Task objective:
Where does the string "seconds" occur in the records? Copy each line that holds it.

(Dataset items)
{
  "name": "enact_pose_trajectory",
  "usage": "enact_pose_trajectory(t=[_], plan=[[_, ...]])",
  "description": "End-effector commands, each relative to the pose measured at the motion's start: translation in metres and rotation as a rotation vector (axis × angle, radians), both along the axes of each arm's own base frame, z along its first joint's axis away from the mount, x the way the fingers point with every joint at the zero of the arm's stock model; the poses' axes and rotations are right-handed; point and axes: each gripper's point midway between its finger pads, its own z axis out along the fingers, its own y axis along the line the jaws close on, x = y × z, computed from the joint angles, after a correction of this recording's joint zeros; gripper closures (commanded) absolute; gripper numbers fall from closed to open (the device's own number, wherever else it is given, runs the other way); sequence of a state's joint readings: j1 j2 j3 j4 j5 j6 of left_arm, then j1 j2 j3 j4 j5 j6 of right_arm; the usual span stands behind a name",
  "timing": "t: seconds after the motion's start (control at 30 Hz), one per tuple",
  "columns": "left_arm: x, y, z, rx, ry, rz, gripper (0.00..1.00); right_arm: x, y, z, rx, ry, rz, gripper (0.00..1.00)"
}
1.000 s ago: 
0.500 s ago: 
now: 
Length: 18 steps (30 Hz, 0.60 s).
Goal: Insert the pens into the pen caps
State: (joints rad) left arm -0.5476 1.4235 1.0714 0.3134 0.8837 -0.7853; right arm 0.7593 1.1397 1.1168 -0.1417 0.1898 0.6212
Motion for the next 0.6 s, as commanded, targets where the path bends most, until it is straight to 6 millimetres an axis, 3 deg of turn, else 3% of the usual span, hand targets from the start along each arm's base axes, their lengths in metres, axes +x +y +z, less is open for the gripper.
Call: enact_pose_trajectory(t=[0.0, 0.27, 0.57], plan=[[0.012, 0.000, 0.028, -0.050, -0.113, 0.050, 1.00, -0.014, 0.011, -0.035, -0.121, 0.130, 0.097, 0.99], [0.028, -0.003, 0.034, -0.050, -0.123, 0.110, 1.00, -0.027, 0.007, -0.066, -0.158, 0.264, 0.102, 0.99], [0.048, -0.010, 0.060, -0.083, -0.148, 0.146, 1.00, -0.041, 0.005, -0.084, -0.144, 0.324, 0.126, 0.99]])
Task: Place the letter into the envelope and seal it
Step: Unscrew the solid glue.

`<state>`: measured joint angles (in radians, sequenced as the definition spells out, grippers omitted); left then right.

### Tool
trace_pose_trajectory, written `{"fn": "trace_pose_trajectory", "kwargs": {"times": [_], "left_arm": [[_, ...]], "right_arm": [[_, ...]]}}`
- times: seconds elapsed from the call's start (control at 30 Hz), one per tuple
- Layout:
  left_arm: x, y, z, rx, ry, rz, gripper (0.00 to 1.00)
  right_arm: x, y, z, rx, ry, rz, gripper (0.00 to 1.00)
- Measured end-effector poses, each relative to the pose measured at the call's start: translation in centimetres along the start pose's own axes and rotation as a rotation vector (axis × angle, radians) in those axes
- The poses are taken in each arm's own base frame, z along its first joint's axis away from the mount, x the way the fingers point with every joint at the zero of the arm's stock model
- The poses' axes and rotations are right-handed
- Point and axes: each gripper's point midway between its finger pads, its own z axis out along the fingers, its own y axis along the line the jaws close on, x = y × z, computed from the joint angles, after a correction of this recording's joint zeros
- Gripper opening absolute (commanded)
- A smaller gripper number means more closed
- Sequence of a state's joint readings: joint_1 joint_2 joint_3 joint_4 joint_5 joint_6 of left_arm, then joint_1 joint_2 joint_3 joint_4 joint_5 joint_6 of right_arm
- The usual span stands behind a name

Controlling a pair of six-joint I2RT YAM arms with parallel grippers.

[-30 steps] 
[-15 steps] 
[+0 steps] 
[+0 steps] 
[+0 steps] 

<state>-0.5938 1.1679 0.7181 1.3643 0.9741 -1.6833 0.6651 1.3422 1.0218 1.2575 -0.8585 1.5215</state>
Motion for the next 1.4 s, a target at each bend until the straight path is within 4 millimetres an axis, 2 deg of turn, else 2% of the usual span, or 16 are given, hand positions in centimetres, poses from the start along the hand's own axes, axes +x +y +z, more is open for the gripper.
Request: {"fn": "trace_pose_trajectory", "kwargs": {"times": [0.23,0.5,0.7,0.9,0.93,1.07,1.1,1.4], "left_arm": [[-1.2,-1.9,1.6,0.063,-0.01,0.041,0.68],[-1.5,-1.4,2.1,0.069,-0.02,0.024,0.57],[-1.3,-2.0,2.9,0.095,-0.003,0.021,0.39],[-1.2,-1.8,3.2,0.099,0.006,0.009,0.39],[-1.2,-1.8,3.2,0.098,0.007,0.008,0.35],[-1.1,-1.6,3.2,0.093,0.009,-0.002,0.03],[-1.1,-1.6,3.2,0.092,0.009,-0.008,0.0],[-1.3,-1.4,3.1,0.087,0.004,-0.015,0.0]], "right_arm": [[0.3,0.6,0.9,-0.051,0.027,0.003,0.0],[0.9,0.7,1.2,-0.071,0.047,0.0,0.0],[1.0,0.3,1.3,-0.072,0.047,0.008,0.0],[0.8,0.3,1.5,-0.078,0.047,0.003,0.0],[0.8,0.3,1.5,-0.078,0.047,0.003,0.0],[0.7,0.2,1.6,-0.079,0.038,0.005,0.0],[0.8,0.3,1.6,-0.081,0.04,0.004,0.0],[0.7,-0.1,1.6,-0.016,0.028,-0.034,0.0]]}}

Written response:
  "timing": "t: seconds after the motion's start (control at 30 Hz), one per tuple",
- times: seconds elapsed from the call's start (control at 30 Hz), one per tuple

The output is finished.